Zitronensäue ??? zur Wasserbeeinflussung ??? welche Kosten und wo bekommt man soetwas?? 


freue mich auf viele Nachrichten 



Ps: interessiere mich für einen Eisfreihalter gesehen bei Quelle für 17,99 230 V 2,5 W 10 m Luftschlauch mit Ausströmerstein und 40 cm Styropor ---hat schon jemand Erfahrung mit gemacht positiv oder negativ ??? 

Tschüß liebe Teichfreunde Euer Walter Nilges


----------



## Teichforum.info (12. Sep. 2003)

Hallo Walter,

nee, geht nicht darum was Du "alles" falsch gemacht hast. Regenwasser ist aus meiner Sicht nur ein wenig kitzelig.

Zunächst: Jeder Teich bekommt im Laufe der Zeit jede Menge Regenwasser mit. Er wird deshalb immer kalkärmer, weicher, das Säurebindungsvermögen nimmt ab. Dem kann man jedoch durch Aufkalken begegnen. Indem man das Wasser z.B. über Muschelkalk laufen lässt (den Ratschlag habe ich noch von Jens). JBL macht Werbung mit einem entsprechenden Mittel - habe aber keine Erfahrung damit.

Regenwasser hat andererseits den Vorteil, leicht sauer zu sein, und drückt damit den pH-Wert.

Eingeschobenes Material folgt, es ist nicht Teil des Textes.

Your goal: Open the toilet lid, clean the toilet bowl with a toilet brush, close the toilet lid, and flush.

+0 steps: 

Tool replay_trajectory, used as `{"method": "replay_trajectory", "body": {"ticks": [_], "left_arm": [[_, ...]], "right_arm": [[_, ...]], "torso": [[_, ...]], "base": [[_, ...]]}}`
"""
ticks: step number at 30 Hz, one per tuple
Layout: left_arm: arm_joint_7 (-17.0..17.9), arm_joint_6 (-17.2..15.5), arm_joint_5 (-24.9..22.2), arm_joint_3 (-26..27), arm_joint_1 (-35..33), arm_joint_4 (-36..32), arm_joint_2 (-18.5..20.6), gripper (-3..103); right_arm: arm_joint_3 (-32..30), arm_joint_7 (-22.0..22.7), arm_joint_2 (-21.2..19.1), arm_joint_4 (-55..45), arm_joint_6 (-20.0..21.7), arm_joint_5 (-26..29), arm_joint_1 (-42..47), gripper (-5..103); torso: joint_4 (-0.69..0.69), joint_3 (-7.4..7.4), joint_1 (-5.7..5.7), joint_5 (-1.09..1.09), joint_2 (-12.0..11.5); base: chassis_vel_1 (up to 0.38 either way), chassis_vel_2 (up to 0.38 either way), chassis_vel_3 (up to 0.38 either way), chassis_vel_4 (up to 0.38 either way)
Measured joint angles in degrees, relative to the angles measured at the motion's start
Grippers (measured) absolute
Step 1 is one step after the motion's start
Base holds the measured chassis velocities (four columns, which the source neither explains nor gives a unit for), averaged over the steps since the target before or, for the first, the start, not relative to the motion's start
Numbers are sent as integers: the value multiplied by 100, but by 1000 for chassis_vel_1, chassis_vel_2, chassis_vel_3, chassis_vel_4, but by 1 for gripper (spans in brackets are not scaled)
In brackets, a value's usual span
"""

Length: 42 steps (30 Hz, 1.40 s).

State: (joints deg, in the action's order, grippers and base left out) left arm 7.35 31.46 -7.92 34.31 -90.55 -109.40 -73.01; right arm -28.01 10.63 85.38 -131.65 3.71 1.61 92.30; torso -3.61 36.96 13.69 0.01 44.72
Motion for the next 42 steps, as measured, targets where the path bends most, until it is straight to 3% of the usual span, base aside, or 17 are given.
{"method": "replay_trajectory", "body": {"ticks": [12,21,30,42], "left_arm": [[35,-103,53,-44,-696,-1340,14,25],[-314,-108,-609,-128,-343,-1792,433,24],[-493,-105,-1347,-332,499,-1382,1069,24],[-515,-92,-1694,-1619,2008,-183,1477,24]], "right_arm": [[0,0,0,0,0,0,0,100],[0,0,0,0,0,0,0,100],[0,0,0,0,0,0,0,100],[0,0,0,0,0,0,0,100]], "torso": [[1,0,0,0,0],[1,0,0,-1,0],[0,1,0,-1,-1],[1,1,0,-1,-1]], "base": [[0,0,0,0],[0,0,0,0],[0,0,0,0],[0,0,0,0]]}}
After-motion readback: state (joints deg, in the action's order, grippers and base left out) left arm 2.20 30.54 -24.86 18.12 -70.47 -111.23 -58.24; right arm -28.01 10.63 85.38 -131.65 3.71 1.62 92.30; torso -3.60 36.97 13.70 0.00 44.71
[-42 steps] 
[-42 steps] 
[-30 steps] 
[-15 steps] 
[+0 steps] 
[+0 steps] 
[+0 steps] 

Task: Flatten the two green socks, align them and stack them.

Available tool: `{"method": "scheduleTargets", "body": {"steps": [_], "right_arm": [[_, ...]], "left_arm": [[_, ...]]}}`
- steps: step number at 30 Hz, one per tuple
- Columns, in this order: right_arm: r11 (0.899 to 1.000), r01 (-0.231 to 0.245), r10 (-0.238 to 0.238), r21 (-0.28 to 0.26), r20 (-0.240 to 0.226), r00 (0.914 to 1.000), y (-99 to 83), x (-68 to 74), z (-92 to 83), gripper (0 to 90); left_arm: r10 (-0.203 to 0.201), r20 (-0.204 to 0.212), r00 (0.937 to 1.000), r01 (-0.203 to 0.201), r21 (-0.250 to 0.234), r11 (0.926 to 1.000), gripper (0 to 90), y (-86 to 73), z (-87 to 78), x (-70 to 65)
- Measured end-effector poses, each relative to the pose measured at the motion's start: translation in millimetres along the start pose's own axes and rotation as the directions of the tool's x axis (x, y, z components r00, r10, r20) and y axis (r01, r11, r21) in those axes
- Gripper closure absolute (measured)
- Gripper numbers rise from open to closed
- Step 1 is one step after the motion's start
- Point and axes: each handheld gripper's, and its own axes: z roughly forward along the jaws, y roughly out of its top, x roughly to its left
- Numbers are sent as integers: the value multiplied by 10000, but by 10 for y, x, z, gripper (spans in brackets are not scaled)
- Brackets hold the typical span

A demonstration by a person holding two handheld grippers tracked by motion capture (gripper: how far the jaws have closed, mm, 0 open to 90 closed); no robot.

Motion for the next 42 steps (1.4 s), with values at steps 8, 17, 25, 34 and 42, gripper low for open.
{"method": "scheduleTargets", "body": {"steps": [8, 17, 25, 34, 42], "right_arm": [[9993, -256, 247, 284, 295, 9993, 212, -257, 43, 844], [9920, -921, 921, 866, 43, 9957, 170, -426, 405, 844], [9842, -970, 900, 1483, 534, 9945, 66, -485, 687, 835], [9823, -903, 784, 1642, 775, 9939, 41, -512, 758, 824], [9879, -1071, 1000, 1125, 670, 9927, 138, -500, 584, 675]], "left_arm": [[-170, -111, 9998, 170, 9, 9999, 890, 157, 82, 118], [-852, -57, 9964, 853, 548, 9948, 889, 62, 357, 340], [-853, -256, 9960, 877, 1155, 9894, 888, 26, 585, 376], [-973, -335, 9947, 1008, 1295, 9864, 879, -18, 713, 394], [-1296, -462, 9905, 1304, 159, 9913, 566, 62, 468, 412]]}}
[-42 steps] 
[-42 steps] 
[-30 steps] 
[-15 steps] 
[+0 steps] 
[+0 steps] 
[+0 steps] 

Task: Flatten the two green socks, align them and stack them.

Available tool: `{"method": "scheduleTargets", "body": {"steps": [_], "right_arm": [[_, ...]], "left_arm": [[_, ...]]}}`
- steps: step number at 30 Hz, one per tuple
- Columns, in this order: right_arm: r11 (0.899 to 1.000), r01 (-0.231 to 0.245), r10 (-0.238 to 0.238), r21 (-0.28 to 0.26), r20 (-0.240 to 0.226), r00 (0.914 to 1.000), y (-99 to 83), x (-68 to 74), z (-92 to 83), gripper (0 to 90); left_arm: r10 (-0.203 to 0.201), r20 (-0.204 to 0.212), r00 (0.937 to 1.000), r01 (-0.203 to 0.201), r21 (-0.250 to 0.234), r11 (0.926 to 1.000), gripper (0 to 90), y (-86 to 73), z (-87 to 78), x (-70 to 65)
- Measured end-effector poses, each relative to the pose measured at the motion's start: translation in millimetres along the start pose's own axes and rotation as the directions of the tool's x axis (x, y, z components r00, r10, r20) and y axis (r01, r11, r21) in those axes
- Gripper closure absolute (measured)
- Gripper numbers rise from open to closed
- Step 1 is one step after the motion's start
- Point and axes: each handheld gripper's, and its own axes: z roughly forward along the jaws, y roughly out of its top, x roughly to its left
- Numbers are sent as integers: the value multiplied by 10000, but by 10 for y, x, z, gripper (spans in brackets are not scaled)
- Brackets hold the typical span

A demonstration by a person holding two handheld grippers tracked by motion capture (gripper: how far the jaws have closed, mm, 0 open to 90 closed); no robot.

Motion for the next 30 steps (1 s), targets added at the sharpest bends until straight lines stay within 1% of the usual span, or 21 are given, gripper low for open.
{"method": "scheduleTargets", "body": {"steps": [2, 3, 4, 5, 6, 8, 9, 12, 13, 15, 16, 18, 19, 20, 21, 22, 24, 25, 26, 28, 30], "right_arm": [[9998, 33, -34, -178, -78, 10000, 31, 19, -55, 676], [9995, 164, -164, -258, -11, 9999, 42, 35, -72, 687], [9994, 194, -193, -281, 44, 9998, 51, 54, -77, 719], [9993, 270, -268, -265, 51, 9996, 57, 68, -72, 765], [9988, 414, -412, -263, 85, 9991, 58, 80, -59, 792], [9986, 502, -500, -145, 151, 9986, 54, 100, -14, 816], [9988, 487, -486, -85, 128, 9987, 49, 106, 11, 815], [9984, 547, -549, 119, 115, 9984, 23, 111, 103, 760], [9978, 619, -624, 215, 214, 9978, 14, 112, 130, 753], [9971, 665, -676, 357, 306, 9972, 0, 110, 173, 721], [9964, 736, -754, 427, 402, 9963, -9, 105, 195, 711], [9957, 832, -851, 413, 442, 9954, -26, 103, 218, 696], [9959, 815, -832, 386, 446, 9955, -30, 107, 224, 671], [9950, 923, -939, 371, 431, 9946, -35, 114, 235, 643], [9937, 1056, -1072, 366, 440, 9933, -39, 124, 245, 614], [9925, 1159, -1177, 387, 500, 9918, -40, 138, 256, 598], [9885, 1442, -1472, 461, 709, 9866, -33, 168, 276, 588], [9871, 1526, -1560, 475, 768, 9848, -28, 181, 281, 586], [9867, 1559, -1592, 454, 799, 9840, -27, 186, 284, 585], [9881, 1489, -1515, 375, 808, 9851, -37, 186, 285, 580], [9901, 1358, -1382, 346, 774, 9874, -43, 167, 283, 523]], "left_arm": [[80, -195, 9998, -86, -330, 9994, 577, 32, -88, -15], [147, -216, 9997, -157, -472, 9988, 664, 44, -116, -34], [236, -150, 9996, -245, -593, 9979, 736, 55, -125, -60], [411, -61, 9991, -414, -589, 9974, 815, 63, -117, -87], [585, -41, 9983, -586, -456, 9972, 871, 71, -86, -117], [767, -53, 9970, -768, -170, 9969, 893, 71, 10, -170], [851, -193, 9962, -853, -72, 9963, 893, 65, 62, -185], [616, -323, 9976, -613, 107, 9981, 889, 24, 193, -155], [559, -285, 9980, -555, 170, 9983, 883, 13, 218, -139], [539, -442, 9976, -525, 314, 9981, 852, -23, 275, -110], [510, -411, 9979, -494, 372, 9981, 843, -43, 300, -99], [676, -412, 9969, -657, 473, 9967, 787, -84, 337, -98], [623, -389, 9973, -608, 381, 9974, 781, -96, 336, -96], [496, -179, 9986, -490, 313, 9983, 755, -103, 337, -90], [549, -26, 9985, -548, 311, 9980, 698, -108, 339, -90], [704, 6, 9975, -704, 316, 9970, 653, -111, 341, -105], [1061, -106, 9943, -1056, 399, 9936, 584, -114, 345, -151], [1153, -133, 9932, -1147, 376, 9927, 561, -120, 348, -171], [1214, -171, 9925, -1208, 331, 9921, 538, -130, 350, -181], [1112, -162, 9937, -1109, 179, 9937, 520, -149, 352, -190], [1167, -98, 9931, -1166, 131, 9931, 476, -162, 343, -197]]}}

Bei der Einleitung von Regenwasser, das vom Dach genommen wird, gibt es indessen ein ganz anderes Thema, was unmittelbar gar nichts mit der eigentlichen Wasserqualität zu tun hat: Auf dem Dach lagern sich jede Menge Nährstoffe und ggf. Schadstoffe ab bzw. werden dem Wasser dort beigefügt. Vogelkot, Staub, humose Stoffe, verrottendes Laub, Blütenpollen - alles das wird mit dem Regenwasser abgewaschen und gelangt in den Teich. Es ist deshalb gut, wenn man diese Stoffe zuerst abwaschen lässt und allenfalls für die Bewässerung von Rabatten und Bäumen verwendet. Es sollte deshalb in speziellen Tonnen, die nicht in den Teich entleert werden gesammelt werden. Erst das Wasser vom sauberen Dach (das dann aber auch nicht durch z.B. Kupfer-Abfallrohere fliessen sollte) sollte für die Teichbefüllung genommen werden und ist dann auch geeignet. Zur "Umschaltung" gibt es wohl geeignete Ventile, ggf. muss man sie sich bauen. Der Regen selbst wäscht noch einmal Schadstoffe aus der Luft (weshalb er z.B. sauer ist). Ich würde deshalb auch nicht ausschliesslich mit Regenwasser nachfüllen. Ist bei Beachtung der obigen Ratschläge sowieso nicht möglich, weil es in der heissen Zeit dann einfach zu wenig Regenwasser gibt.

Beim __ Schilf oder bei den __ Rohrkolben kann ich nur zur Geduld raten: Sie brauchen etwas, bis sie Kolben bilden. Diese Kolben sorgen dann aber dafür, dass sich die Pflanzen im gesamten Teich verbreiten. Vorsicht ! Ich habe jegliches Schilf und die überwiegende Menge an Typha (minima) aus meinem Teich entfernt.

Bei den von Dir beschriebenen Pflanzen habe ich den Eindruck, dass es etwas wenig sein könnten - bin mir aber nicht sicher, weil die Aufzählung ja nicht quantitativ ist.

Beste Grüsse
Stefan


----------



## Teichforum.info (13. Sep. 2003)

*Dank an stefan*

Hallo Stefan

Herzlichen Dank  für die Ausführung


aber warum keine Kupferregenrohre (habe zwar nur normale Alu -Regenrohre ??   wenn manche Kupfersulfat(Kupfervitirol) in Ihren Teich geben --  oder hat es vielleicht andere Gründe??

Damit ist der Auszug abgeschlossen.